Desde una perspectiva más amplia, este evento refleja la contradicción típica en el proceso de transición de la globalización a la regionalización: el país central intenta redefinir las reglas mediante presión bilateral, mientras que las economías pequeñas y medianas se ven obligadas a ajustar sus cadenas industriales en el dilema de "elegir bando". México está aprovechando su ventaja geográfica, el costo laboral y su poder de negociación derivado del superávit comercial con Estados Unidos para conservar mayor flexibilidad en sectores como el automotriz y el electrónico; Canadá, por su parte, podría acelerar la diversificación comercial con la Unión Europea y los mercados de Asia-Pacífico, aunque a corto plazo le resulta difícil independizarse de la dependencia estadounidense.

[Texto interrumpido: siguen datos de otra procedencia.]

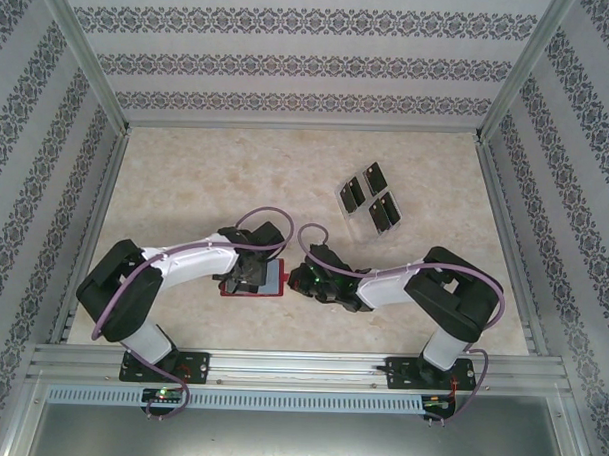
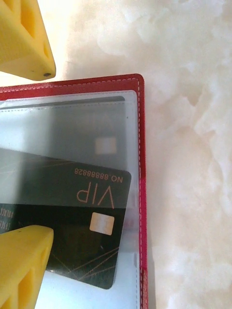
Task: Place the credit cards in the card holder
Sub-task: Insert the credit card into the card slot.
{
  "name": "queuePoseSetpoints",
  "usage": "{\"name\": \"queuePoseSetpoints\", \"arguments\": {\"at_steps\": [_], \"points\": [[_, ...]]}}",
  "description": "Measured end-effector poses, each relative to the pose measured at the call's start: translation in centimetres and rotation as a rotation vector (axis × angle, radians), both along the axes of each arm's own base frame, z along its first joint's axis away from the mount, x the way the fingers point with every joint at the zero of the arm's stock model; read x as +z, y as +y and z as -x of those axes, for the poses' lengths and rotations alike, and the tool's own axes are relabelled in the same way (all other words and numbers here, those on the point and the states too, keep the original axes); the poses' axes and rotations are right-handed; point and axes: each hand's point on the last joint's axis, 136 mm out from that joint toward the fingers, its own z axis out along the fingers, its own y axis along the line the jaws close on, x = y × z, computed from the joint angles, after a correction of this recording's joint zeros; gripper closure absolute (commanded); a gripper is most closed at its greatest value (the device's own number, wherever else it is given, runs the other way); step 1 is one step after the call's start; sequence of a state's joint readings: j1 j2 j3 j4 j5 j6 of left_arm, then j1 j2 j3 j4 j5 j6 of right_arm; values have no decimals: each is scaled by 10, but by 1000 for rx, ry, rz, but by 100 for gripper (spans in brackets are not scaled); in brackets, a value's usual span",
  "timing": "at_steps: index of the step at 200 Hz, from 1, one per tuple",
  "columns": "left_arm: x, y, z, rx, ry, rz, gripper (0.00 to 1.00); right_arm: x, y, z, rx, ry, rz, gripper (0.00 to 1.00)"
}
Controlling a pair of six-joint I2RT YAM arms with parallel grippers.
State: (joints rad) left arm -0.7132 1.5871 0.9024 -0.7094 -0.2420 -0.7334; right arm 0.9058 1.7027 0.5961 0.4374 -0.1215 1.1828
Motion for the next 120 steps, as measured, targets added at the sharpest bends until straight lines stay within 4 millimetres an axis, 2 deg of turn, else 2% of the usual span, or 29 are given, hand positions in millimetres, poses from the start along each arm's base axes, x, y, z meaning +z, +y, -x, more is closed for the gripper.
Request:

En los próximos meses, si México y Estados Unidos no logran un acuerdo antes de fin de año, el T-MEC entrará en una vía de extinción automática, y el comercio norteamericano podría retroceder al régimen de nación más favorecida de la OMC. Esto supondría una nueva fractura institucional del sistema comercial global, tras la guerra comercial entre China y Estados Unidos y el Brexit. Los gestores de la cadena de suministro deben prepararse para un escenario de "América del Norte sin acuerdo": los costos arancelarios, las demoras aduaneras y la elección de puntos de tránsito se convertirán en la nueva normalidad a partir de 2027.
Conclusión
Las negociaciones bilaterales entre Estados Unidos y México, junto con los nuevos aranceles a Canadá, no son eventos aislados, sino el punto de apoyo con el que Estados Unidos redefine las cadenas de suministro regionales bajo la bandera del "friendshoring". Las empresas no deben centrarse únicamente en las cifras arancelarias inmediatas, sino comprender cómo las políticas comerciales reorganizan sistemáticamente la geografía manufacturera y los nodos logísticos. La fractura comercial en América del Norte apenas comienza.